• [Exercise]: Output the data verbatim, minus the images.

• [Exercise data]:
***

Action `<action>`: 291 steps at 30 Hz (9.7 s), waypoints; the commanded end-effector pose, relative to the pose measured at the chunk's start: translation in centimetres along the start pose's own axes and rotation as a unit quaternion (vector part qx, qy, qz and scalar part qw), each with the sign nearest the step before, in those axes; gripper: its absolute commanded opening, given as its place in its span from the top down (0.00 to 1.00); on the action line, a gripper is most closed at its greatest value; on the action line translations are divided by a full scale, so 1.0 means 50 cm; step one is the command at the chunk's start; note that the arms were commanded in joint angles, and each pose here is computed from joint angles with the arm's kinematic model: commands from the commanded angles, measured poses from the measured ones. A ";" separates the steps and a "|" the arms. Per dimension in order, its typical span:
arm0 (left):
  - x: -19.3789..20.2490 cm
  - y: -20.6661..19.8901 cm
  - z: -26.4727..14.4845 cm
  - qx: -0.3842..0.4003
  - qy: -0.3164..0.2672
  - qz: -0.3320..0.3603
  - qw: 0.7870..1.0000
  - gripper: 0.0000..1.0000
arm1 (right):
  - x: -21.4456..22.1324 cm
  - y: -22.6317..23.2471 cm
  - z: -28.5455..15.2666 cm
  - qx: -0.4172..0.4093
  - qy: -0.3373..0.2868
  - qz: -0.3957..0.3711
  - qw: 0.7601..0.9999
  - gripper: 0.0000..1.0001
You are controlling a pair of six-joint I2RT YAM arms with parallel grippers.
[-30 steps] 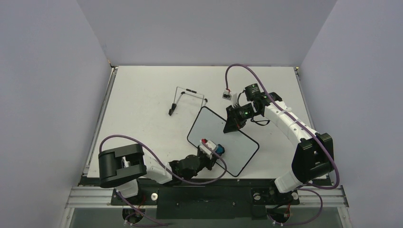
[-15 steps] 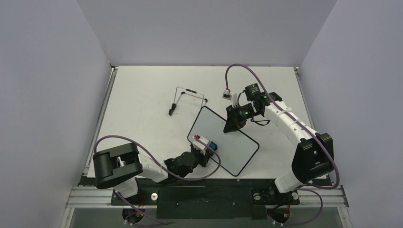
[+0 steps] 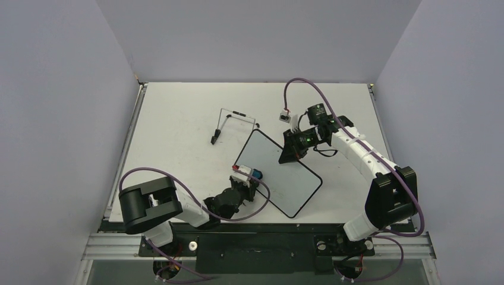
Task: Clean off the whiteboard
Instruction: Erase the whiteboard at the whiteboard stand.
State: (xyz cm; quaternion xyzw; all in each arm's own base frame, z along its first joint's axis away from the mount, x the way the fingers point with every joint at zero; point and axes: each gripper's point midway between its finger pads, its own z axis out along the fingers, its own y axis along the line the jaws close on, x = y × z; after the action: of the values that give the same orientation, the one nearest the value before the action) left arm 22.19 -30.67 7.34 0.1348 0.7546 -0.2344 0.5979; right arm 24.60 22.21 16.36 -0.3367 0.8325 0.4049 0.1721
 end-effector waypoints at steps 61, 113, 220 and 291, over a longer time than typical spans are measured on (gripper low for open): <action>-0.034 -0.006 -0.005 -0.016 -0.023 -0.017 0.999 1.00 | -0.035 0.084 -0.009 -0.100 -0.058 0.058 0.992 1.00; 0.010 0.001 -0.004 -0.069 -0.024 0.043 0.996 1.00 | -0.033 0.078 0.000 -0.101 -0.064 0.074 0.990 1.00; -0.016 0.184 0.101 -0.128 0.185 -0.038 0.974 1.00 | -0.037 0.074 -0.011 -0.093 -0.075 0.073 0.990 1.00; -0.113 -0.222 -0.013 0.091 -0.026 0.019 0.995 1.00 | -0.104 0.063 -0.073 -0.086 -0.186 0.127 0.971 1.00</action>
State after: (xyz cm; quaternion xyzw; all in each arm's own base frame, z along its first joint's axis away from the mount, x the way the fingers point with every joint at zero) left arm 19.60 -34.81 9.96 0.1790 0.7580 -0.2002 0.5944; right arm 27.99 21.39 18.08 -0.1378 0.8368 0.4709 0.2429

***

• [Your response]:
Action `<action>`: 291 steps at 30 Hz (9.7 s), waypoints; the commanded end-effector pose, relative to the pose measured at the chunk's start: translation in centimetres along the start pose's own axes and rotation as a unit quaternion (vector part qx, qy, qz and scalar part qw), each with the sign nearest the step before, in those axes; gripper: its absolute commanded opening, given as its place in its span from the top down (0.00 to 1.00); on the action line, a gripper is most closed at its greatest value; on the action line translations are divided by a full scale, so 1.0 means 50 cm; step one is the command at the chunk's start; note that the arms were commanded in joint angles, and each pose here is computed from joint angles with the arm's kinematic model: commands from the commanded angles, measured poses from the measured ones. A ";" separates the steps and a "|" the arms. Per dimension in order, its typical span:
arm0 (left):
  - x: -19.3789..20.2490 cm
  - y: -20.6661..19.8901 cm
  - z: -26.4727..14.4845 cm
  - qx: -0.3842..0.4003
  - qy: -0.3164..0.2672
  - qz: -0.3320..0.3603
  - qw: 0.7870..1.0000
  - gripper: 0.0000..1.0000
arm1 (right):
  - x: -21.4456..22.1324 cm
  - y: -22.6317..23.2471 cm
  - z: -28.5455..15.2666 cm
  - qx: -0.4172..0.4093
  - qy: -0.3373..0.2868
  - qz: -0.3957..0.3711
  - qw: 0.7601..0.9999
  - gripper: 0.0000..1.0001
You are controlling a pair of six-joint I2RT YAM arms with parallel grippers.
[-30 steps] 
[-15 steps] 
[+0 steps] 
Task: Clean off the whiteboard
Instruction: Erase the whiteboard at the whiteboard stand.
State: (xyz cm; quaternion xyzw; all in each arm's own base frame, z along its first joint's axis away from the mount, x the way the fingers point with every joint at zero; point and axes: each gripper's point midway between its finger pads, its own z axis out along the fingers, its own y axis along the line the jaws close on, x = y × z; after the action: of the values that give the same orientation, the one nearest the value before the action) left arm 22.19 -30.67 7.34 0.1348 0.7546 -0.2344 0.5979; right arm 24.60 22.21 16.36 -0.3367 0.8325 0.4049 0.1721
 end-effector waypoints at steps 61, 113, 220 and 291, over a longer time than typical spans are measured on (gripper low for open): <action>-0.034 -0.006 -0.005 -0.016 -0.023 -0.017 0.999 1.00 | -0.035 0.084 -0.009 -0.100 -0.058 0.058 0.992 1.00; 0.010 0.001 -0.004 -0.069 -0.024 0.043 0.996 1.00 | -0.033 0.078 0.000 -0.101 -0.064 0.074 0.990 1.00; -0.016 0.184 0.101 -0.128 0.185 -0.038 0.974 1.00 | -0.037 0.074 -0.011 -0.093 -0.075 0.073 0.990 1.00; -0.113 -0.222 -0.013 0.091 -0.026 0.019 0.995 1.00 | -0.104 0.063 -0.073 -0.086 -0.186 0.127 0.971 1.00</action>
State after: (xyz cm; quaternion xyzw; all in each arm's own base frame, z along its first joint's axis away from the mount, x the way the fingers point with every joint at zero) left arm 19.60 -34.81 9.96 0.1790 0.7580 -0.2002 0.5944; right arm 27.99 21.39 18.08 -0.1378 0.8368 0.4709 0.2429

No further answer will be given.